→ **Your task**
Go through the records below and return each line that has "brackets" in it.
Segment Open
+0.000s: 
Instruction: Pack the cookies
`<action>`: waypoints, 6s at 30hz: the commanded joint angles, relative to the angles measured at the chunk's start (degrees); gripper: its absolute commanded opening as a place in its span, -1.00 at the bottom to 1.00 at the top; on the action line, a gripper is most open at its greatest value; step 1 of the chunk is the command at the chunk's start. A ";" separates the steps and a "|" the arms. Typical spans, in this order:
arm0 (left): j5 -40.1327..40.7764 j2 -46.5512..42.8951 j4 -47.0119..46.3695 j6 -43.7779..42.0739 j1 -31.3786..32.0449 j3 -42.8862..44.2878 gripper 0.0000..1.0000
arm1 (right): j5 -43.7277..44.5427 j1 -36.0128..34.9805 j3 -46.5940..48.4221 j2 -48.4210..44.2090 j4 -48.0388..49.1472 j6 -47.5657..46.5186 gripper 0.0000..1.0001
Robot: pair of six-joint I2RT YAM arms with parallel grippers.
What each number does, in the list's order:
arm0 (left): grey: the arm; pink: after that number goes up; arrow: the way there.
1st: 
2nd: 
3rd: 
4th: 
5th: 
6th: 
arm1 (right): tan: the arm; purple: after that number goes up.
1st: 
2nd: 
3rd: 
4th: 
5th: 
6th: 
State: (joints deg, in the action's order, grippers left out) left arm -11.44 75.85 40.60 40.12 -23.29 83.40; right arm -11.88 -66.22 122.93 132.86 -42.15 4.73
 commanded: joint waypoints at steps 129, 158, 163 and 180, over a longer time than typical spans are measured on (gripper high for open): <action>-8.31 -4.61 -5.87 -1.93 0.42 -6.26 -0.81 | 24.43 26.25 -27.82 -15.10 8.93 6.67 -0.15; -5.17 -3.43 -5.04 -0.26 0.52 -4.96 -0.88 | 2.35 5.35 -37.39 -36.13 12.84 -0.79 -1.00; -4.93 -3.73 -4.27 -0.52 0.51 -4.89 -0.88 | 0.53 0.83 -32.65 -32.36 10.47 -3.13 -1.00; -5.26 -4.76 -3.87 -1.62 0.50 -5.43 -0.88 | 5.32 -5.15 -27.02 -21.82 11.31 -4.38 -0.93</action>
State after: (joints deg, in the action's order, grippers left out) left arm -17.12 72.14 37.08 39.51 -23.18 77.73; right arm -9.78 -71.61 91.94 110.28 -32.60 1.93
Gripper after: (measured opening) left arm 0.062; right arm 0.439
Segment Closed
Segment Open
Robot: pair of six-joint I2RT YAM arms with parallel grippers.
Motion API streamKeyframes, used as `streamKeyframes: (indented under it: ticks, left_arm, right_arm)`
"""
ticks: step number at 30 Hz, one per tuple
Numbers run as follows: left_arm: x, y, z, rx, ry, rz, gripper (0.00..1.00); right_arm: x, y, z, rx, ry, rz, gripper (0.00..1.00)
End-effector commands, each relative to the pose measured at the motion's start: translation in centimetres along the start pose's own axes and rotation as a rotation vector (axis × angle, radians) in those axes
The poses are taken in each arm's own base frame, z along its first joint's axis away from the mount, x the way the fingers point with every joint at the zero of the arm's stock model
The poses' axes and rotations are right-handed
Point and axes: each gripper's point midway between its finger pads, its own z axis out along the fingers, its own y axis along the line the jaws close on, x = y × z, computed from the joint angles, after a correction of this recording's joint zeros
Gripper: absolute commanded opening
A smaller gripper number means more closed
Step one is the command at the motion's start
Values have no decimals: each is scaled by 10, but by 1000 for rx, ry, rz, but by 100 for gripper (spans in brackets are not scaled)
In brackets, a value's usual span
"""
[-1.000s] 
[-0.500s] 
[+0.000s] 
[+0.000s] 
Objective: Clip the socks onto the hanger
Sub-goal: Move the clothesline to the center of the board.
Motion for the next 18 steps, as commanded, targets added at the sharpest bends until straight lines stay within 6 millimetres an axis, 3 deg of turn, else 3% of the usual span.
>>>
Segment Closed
→ **Task result**
Values have no decimals: each is scaled by 10, but by 1000 for rx, ry, rz, but by 100 for gripper (spans in brackets are not scaled)
In brackets, a value's usual span

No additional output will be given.